A month ago, I flew to London to visit“The EY Exhibition: Impressionists in London: French Artists in Exile 1870-1904″ at Tate Britain.Its premise is summarized by the Tate: “In the 1870s, France was devastated by the Franco-Prussian war and insurrection in Paris, driving artists to seek refuge across the Channel. Their experiences in London and the friendships that developed not only influenced their own work but also contributed to the British art scene.”
The exhibition is huge, and the galleries were crowded on each of the two days I visited. There is a great deal of beauty on display, but it’s also a very ambitious, cerebral show, so you have to pace yourself.
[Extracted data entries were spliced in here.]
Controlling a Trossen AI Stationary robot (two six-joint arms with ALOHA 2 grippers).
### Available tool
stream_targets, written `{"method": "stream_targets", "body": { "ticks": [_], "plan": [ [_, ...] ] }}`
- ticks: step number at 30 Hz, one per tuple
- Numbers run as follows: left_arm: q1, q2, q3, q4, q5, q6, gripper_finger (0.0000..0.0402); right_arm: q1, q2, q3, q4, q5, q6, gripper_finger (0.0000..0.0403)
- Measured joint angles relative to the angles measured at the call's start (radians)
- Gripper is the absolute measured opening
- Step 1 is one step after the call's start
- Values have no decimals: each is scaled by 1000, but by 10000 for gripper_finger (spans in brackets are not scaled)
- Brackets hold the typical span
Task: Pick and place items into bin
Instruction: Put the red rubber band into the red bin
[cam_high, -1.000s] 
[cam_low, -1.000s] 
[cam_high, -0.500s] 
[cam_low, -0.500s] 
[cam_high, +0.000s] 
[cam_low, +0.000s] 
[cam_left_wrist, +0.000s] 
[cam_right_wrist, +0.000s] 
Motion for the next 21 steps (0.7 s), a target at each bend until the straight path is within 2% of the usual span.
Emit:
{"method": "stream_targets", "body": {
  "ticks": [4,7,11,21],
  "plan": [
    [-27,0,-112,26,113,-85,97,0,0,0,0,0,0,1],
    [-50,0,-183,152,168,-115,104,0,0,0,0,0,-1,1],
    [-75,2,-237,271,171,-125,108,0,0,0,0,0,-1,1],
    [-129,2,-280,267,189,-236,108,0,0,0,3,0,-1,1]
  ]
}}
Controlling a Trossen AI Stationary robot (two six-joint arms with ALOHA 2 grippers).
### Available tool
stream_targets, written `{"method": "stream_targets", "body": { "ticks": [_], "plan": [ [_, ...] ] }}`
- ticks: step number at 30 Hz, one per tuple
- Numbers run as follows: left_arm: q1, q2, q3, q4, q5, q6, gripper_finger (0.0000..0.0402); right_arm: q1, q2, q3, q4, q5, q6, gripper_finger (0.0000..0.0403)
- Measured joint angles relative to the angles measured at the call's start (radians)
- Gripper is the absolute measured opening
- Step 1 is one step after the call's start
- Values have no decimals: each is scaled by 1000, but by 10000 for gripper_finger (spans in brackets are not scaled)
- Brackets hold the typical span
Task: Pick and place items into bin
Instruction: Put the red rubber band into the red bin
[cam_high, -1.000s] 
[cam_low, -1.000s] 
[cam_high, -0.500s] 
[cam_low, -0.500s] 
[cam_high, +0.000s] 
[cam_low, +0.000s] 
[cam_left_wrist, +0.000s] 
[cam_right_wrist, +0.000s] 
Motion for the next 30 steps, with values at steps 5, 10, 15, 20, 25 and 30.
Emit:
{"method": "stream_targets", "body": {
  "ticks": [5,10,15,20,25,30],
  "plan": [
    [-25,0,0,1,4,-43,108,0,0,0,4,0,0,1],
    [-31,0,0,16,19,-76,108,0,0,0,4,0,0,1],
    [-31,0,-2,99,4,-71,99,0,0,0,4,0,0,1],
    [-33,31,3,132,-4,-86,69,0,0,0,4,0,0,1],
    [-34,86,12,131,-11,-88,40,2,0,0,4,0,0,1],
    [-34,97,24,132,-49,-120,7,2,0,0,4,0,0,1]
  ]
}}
James Tissot fought to defend Paris in the Franco-Prussian War, served as a stretcher-bearer, participated in the bloody Commune the following spring, and fled to London in June, 1871. For me, this show was an opportunity to view several works by Tissot never before displayed in public, as well as many of Tissot’s most intriguing oil paintings in a single venue. These have been cleaned for the occasion, and the colors are as vibrant as if they’d been newly painted. I was one of many visitors transfixed by the restored beauty of Tissot’s brushwork and the details revealed.
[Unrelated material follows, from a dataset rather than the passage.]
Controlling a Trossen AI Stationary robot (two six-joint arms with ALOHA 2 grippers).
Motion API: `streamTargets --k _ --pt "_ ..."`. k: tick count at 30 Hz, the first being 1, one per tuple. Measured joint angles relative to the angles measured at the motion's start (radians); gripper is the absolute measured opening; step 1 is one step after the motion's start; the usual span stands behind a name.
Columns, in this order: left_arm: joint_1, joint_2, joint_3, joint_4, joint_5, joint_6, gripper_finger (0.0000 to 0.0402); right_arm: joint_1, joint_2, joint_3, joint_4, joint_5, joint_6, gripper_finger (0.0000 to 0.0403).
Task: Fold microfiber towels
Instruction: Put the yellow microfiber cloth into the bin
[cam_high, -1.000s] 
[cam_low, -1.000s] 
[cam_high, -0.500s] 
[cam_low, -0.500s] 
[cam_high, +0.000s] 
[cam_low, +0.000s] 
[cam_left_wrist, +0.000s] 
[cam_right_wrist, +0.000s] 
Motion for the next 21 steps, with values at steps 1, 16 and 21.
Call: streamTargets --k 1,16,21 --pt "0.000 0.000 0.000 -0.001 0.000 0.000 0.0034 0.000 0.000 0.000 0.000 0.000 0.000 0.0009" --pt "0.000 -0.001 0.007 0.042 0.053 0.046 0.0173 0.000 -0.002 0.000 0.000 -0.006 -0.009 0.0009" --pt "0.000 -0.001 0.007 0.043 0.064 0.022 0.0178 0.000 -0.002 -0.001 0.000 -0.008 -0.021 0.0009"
I’ve created the following virtual tour for those who cannot make it to London to see this – or who have not yet seen it, and may soon. Commentary is mine unless otherwise noted.
In the first gallery of the exhibition, with its walls painted a somber aubergine, I was one of many fascinated by sketches and watercolors Tissot made during the Franco-Prussian War. Since I have a special interest in his life and work during the war, the Siege of Paris, and the Commune, I’m afraid I may have impeded traffic in this section of the gallery.
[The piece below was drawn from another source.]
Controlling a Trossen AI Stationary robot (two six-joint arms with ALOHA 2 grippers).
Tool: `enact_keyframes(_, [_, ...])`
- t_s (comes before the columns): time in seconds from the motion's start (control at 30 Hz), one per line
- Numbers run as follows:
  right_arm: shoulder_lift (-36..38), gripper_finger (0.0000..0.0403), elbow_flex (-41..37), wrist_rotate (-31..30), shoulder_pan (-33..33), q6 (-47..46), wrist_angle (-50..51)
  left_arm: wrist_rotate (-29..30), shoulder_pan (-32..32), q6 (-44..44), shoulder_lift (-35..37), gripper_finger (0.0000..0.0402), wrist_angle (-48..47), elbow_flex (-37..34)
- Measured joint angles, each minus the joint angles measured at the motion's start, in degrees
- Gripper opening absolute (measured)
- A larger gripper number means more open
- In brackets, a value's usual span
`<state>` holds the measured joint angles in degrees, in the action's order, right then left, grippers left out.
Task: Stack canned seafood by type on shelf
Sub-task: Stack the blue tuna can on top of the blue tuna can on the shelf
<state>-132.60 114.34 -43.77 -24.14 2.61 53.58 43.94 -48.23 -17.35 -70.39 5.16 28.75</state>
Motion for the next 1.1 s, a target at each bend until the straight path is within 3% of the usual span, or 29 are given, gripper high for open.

For additional information on this tumultuous period, see my posts:
Tissot’s elegant watercolor, The Wounded Soldier (c. 1870), acquired by the Tate in 2016, is a singularly beautiful image of a restless young man in uniform perched on the arm of a sofa. Thanks to the staff in the Tate Study Room, I had a chance to view this work closely on an earlier visit to London in the weeks before this exhibition. It likely was painted within the city walls of Paris, where the wounded were brought to convalesce in public buildings. The Wounded Soldier is James Tissot’s most sensitive, profound, and arresting work and shows him in a new light. The exhibition text notes that he kept it in his studio all his life, never exhibiting it. This is the first time it has been displayed in public. Photography is prohibited in the exhibition, but click here to see an image of it.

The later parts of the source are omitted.